Since that crazy night, I have experienced all manner of life's highs, lows, and many days somewhere in the grey middle:
One of the hardest periods of my life as an amputee was my first month at college.
After losing my leg before Junior year of high school started, I had unending support from my childhood friends, teachers and community. They helped raise money for my prosthetic leg. They cheered me on in my recovery. They even kindly voted me as royalty at prom and as an elected graduation speaker. They fueled my strong recovery. Then came college.
To leave my support network of family and friends behind in Seattle to go to school in Utah was like pulling the rug out from under me. It hadn't occurred to me before I left that my friends back home knew me before my accident. To support me afterwards was easy because they were loyal. New college friends, however, would perhaps just view me as "the guy with one leg", and that would define me. I was unsure how people would respond to that version of me. This was uncharted territory, and my confidence suddenly started waning.

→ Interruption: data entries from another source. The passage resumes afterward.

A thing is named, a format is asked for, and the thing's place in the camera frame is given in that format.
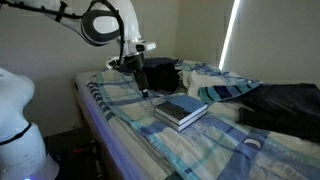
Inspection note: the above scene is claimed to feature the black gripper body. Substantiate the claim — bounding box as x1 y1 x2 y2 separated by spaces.
123 53 146 74

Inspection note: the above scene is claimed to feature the blue cover book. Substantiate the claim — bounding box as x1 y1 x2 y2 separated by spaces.
153 94 209 133

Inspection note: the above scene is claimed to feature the black crumpled cloth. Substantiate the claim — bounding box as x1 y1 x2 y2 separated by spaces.
142 63 181 93

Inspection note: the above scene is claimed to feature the dark blue pillow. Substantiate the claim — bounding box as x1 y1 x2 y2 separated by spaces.
114 57 179 73

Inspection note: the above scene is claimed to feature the white bed mattress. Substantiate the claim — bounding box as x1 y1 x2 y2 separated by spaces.
74 69 168 180

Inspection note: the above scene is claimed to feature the teal navy striped cloth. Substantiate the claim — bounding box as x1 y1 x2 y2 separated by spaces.
198 79 264 103

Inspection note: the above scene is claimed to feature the blue checkered bed blanket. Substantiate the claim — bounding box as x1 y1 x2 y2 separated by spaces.
86 59 320 180

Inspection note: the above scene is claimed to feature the black garment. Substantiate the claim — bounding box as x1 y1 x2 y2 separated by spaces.
237 83 320 144

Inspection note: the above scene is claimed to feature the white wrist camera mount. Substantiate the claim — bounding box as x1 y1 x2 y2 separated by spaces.
105 56 121 70

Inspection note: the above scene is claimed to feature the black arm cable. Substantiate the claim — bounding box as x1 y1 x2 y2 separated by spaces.
0 0 126 66

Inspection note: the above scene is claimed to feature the red handled tool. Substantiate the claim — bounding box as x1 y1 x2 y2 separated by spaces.
72 144 98 155

Moving from cool, temperate Seattle to the high desert of Utah was a shock to my system. I was constantly too hot in the dry August heat, and it became difficult to wear my prosthesis as my skin began to crack, sore and break down. My school was a "walking campus" with poor parking options, and I refused to use a wheelchair, so my skin problems got worse and worse.

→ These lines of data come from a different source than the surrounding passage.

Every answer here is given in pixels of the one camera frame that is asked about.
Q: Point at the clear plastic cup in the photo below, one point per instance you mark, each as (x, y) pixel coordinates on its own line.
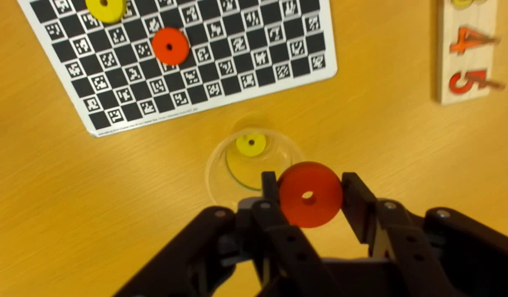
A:
(221, 175)

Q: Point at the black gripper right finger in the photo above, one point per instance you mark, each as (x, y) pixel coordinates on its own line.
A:
(358, 208)

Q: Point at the yellow disc block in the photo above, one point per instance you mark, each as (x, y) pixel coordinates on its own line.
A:
(251, 144)
(106, 10)

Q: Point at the wooden number peg board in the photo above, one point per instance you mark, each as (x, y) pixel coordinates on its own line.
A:
(465, 55)

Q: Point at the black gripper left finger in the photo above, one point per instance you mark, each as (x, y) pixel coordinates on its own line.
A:
(269, 192)

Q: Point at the orange disc block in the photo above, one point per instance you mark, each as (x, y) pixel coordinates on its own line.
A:
(170, 45)
(297, 192)

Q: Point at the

In high school I had worn shorts almost every single day since getting my prosthesis. It was cool to show off my leg and people loved it. In this new environment, I suddenly felt the need to wear jeans, out of a subtle fear of others' reaction to my amputation. Almost inexplicably, I switched to long pants full-time, subconsciously tanking my body image and somehow losing pride in who I was.
In this new place I was in pain, needed help, and life suddenly was harder than ever. Welcome to college!
Happily, things steadily improved. I found genuine friends who accepted me as I was, without going too easy on me (just what I needed). Along with some family in the area, they were my new support network. Day by day, things just got better. I began to stop worrying and to have more fun. Life was back on track.
Years later, I can say my highest point was in August of 2013, when my wife and I were married in front of our closest friends and family. She loves me for who I am and am not. She doesn't make my amputation a factor in how she views me. She does help me when I need it, but she also lets me have my independence and self sufficiency. After my accident, my mom was worried I wouldn't ever get married. She is glad to report now that she worried in vain. Life does move on. I am now working on a master's degree and am working full-time. Life is good. I still struggle with lots of the old issues from time to time. Because I live in Houston, I feel overheated almost daily. Some days are comfortable, and some are still downright painful. Although every day might not be perfect, life is moving forward.
Looking back, some smart choices were made to help my recovery. My parents were extremely supportive (as were the rest of my family members and friends) in the wake of the loss of my right leg. They pushed me early on to commit to the goals I had set for myself. I had a goal to walk again, and they made sure to help me make that happen. They took me to endless amounts of physical therapy, helped me seek out specialists, and even set me up with a personal trainer to get stronger than ever before. They also encouraged me to attend amputee support groups. To their credit and certainly to God's, I walked much earlier on my own than the doctors and therapists expected. Because I went to amputee support groups, I was able to quickly build a network of friends who had amputations. I was averse to going to these groups at first. I was 16 and I thought it sounded lame. However, once I went, I was able to meet people who had progressed from the hospital back to normal life. Many had steady jobs, lived independently, had families, and even had fun hobbies to brag about. Just to meet them had a huge effect on me. It helped me find solidarity and confidence. Many areas don't have local groups like these, but the internet is connecting people better than ever before. Even though no two people have the same experience with amputation, I hope hearing my story will give others a sense that they are never alone in their challenges.